About Client
Our client is a financial services firm based in London, United Kingdom. The company provides financial solutions tailored to modern needs by leveraging insights from global markets and emerging trends to develop financial products and services to help both HNI (High Networth Individuals) and organizations to achieve their wealth management and strategic investments
Problem Statement
The company uses SQL Server Integration Services (SSIS) to handle various data integration tasks, such as extracting data from diverse sources, transforming and cleansing it, and loading it into data warehouses and data marts. Currently, hundreds of SSIS packages run on multiple on-premises servers, managed through SQL Server Agent jobs. This setup results in high operational and maintenance costs, with a suboptimal cost-to-performance ratio
Project Challenges
- The on-premises SSIS servers had limited resources and could not handle the increasing data volume and complexity.
- The SSIS packages had limited visibility and monitoring, which made it hard to troubleshoot and optimize them.
- The SSIS packages had dependencies on external components and configurations, such as drivers, connections, and proxies, which made them difficult to migrate and manage.
Versich Approach and Solution
Migration to Azure Data Factory:
To enhance efficiency and reduce operational overhead, we migrated the company's SSIS workloads to Azure Data Factory (ADF), a fully managed cloud service for data integration. This transition offers the following key benefits:
- On-Demand Scalability: ADF allows the company to provision and scale Azure-SSIS Integration Runtime (IR) clusters as needed, eliminating the burden of managing and maintaining on-premises infrastructure and associated licensing costs.
- Seamless Migration: With tools like the SSIS Job Migration Wizard in SQL Server Management Studio (SSMS) and Azure-enabled SQL Server Data Tools (SSDT), the company migrated its existing SSIS packages to the cloud with minimal modifications.
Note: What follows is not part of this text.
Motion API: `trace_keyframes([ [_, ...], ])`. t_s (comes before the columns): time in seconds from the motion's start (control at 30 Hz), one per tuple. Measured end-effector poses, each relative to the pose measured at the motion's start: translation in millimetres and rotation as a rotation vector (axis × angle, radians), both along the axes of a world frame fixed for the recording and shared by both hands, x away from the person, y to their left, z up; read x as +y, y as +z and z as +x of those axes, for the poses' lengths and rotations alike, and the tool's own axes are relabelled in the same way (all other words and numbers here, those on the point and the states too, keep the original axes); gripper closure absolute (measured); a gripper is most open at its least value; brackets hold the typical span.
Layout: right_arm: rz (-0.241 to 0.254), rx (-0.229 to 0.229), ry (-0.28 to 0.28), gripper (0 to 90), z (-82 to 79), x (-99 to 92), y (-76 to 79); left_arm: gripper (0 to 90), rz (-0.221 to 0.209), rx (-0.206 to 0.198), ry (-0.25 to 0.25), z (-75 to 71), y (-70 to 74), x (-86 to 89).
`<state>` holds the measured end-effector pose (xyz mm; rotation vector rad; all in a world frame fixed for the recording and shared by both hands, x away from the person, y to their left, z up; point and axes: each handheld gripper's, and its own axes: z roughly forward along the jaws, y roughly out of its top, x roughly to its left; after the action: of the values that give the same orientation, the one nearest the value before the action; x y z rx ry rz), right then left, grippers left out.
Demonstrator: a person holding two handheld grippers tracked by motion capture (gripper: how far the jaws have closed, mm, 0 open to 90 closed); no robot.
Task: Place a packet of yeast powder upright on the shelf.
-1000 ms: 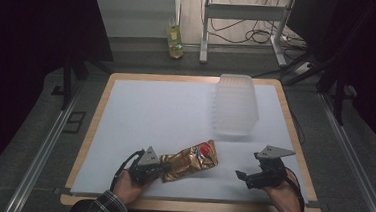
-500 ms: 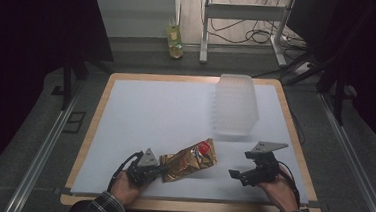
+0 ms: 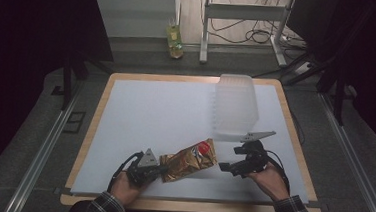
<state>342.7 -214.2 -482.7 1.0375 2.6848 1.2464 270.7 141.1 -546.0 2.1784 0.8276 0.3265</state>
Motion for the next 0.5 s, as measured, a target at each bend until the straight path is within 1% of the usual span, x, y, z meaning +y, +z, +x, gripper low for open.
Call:
trace_keyframes([
  [0.03,0.001,0.009,0.003,3.3,1.6,2.6,-0.1,89.9,0.002,-0.001,0.000,-0.1,0.1,-0.1],
  [0.07,0.012,0.034,0.003,3.3,5.3,7.7,-0.2,89.9,0.003,-0.002,-0.001,-0.2,0.1,-0.1],
  [0.1,0.012,0.034,0.003,3.3,5.3,7.7,-0.2,89.9,0.003,-0.001,-0.001,-0.1,0.1,-0.1],
  [0.2,0.014,0.088,0.017,3.3,11.2,16.4,-0.1,89.9,0.004,-0.002,-0.002,-0.2,0.2,-0.2],
  [0.27,0.018,0.109,0.027,3.4,14.5,20.7,0.3,89.9,0.005,-0.003,-0.002,-0.2,0.2,-0.2],
  [0.33,0.024,0.147,0.024,3.7,19.7,26.0,0.4,89.9,0.007,-0.004,-0.003,-0.2,0.2,-0.4],
  [0.37,0.026,0.160,0.025,4.5,21.5,27.9,0.2,89.9,0.007,-0.005,-0.003,-0.3,0.3,-0.4],
  [0.43,0.030,0.188,0.021,9.3,25.8,32.0,-0.1,89.9,0.009,-0.006,-0.004,-0.3,0.3,-0.5],
  [0.47,0.032,0.207,0.015,11.3,27.5,34.1,-0.2,89.9,0.010,-0.007,-0.006,-0.3,0.4,-0.5],
  [0.5,0.043,0.231,0.009,15.3,29.9,36.5,-0.6,89.9,0.010,-0.007,-0.006,-0.3,0.4,-0.5],
])
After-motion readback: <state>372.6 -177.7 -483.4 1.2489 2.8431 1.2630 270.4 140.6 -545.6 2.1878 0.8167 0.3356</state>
- Enhanced Integration: ADF integrates SSIS packages with other Azure services such as Azure Data Lake Storage, Azure Synapse Analytics, and Azure Monitor. This expands the company's data integration capabilities and unlocks new features.
- Streamlined Management: ADF provides an intuitive user interface for managing, monitoring, and debugging SSIS packages and pipelines. Additionally, its REST API and PowerShell cmdlets enable automation and orchestration, simplifying day-to-day operations.
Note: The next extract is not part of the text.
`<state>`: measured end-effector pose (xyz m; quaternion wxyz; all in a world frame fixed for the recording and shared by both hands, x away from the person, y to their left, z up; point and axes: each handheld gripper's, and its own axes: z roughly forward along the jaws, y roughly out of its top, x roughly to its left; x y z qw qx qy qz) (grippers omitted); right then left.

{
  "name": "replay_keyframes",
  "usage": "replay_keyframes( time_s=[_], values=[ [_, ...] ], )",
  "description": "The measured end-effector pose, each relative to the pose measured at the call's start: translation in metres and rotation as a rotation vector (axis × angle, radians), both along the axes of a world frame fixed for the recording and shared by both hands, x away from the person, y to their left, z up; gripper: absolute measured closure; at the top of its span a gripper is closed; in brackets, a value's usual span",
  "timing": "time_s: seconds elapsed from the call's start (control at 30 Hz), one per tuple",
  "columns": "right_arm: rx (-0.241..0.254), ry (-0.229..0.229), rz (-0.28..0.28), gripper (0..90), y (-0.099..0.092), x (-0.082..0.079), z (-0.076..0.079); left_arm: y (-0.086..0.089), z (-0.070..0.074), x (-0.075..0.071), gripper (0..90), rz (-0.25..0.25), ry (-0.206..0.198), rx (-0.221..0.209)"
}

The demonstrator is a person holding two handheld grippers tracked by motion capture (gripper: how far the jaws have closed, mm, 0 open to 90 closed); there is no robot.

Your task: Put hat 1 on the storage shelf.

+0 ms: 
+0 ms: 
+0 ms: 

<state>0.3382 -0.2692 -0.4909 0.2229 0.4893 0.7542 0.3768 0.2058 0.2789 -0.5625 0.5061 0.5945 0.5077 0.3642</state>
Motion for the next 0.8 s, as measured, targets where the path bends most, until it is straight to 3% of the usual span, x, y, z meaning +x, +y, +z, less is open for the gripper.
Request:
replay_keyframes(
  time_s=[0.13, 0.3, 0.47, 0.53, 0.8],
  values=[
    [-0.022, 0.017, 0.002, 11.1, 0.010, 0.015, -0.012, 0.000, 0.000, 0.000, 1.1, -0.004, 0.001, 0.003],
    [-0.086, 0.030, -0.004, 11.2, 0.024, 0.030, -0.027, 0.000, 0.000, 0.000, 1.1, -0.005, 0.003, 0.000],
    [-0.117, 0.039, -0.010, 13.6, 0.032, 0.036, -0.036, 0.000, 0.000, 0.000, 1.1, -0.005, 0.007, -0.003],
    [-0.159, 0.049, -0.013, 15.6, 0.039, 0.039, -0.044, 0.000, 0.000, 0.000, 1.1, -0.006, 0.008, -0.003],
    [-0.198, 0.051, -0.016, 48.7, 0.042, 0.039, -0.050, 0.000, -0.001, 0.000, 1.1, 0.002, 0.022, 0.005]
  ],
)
This migration positions the company to leverage the scalability, flexibility, and cost-efficiency of a cloud-native data integration platform.
Positive Business Impacts
- Improved Efficiency and Reliability: By scaling Azure-SSIS IR clusters dynamically based on data volume and complexity, the company achieved an 80% improvement in performance and reliability. Azure Data Factory's high availability and fault tolerance further ensured seamless and dependable operations.
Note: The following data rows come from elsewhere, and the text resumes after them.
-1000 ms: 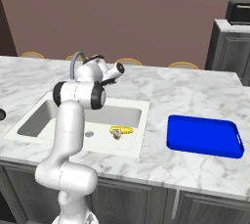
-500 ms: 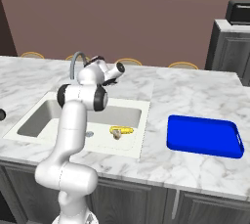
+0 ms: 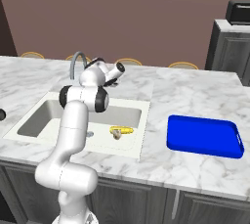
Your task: Pick up all produce items and place them in the sink. Turn on the sink faucet to wash them. Then turn the sink off and put them in the tray.
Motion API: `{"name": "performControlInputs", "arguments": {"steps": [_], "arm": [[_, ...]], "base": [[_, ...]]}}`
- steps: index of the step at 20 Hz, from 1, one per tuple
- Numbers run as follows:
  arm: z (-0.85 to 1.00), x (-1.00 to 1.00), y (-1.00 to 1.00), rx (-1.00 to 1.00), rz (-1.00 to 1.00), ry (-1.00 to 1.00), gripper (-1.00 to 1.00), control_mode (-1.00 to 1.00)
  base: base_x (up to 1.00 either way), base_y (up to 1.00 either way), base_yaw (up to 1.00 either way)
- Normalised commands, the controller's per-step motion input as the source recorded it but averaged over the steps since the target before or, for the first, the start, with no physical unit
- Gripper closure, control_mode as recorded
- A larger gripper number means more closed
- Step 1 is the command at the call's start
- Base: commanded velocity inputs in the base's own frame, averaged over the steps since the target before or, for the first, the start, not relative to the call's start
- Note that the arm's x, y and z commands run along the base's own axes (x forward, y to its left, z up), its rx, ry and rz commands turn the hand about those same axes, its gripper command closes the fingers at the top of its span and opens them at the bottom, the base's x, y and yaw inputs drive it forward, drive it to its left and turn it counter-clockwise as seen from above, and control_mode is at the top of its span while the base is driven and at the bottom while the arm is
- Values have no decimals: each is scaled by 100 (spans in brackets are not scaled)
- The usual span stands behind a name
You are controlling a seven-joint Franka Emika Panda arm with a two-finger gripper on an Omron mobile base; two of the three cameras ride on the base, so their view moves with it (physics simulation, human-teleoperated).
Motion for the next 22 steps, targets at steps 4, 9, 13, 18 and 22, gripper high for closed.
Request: {"name": "performControlInputs", "arguments": {"steps": [4, 9, 13, 18, 22], "arm": [[-17, 0, -53, 0, -13, 0, 100, -100], [-20, 0, -70, 0, -17, 2, 100, -100], [-17, 0, -82, 0, -19, 2, 100, -100], [-16, 0, -90, 0, -19, 4, 100, -100], [-18, 0, -93, 0, -17, 5, 100, -100]], "base": [[0, 0, 0], [0, 0, 0], [0, 0, 0], [0, 0, 0], [0, 0, 0]]}}
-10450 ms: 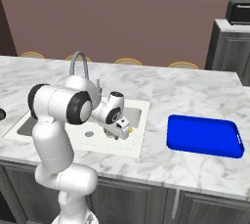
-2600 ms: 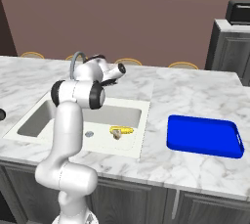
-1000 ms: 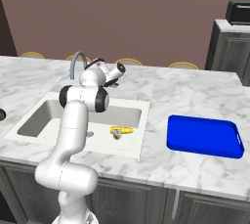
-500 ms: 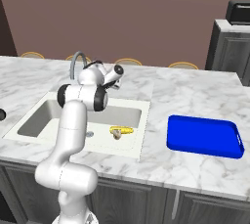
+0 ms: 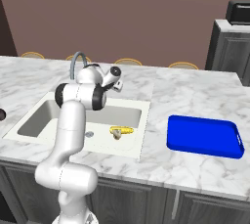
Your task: Pick up all produce items and place them in the sink. Turn on the sink faucet to wash them. Then turn the sink off and put them in the tray.
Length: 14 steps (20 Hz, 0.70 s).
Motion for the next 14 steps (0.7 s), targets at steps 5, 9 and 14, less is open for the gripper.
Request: {"name": "performControlInputs", "arguments": {"steps": [5, 9, 14], "arm": [[-20, 0, -96, 0, -16, 6, 100, -100], [-26, 0, -98, 0, -16, 8, 100, -100], [-22, 0, -80, 0, -13, 9, -100, -100]], "base": [[0, 0, 0], [0, 0, 0], [0, 0, 0]]}}
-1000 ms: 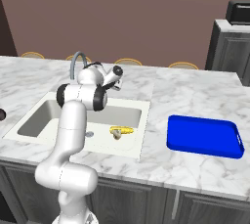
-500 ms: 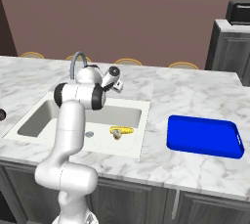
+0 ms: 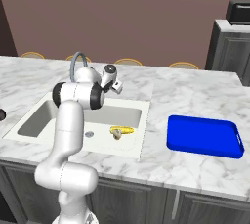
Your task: Pick up all produce items and place them in the sink. Turn on the sink faucet to wash them. Then turn the sink off and put them in the tray.
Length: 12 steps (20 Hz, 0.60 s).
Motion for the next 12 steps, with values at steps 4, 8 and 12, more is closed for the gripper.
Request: {"name": "performControlInputs", "arguments": {"steps": [4, 8, 12], "arm": [[-3, 0, -25, 0, -5, 4, -100, -100], [24, -21, -64, 3, -1, 0, -100, -100], [35, -21, -51, 6, 0, 0, -100, -100]], "base": [[0, 0, 0], [0, 0, 0], [0, 0, 0]]}}
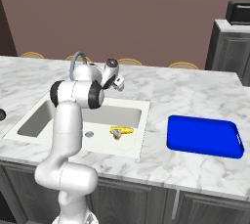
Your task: Pick up all produce items and place them in the sink. Turn on the sink faucet to wash them. Then turn the sink off and put them in the tray.
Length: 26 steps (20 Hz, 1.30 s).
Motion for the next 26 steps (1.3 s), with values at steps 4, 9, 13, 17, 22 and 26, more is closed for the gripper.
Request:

- Enhanced Collaboration and Capabilities: Integration of SSIS packages with Azure services like Azure Data Lake Storage, Azure Synapse Analytics, and Azure Monitor enabled advanced features such as data lake integration, data quality monitoring, and data lineage tracking, driving improved collaboration and insights.
- Faster Time to Market: The migration to Azure Data Factory streamlined data integration processes, reducing the time required to build, deploy, and modify data pipelines. This allowed the company to respond more quickly to business needs and accelerate the delivery of data-driven insights.
- Cost Efficiency: The company reduced operational and maintenance costs by 50% by eliminating the need for on-premises SSIS servers and licenses. With Azure-SSIS IR clusters, the company pays only for the resources used, significantly optimizing cost management.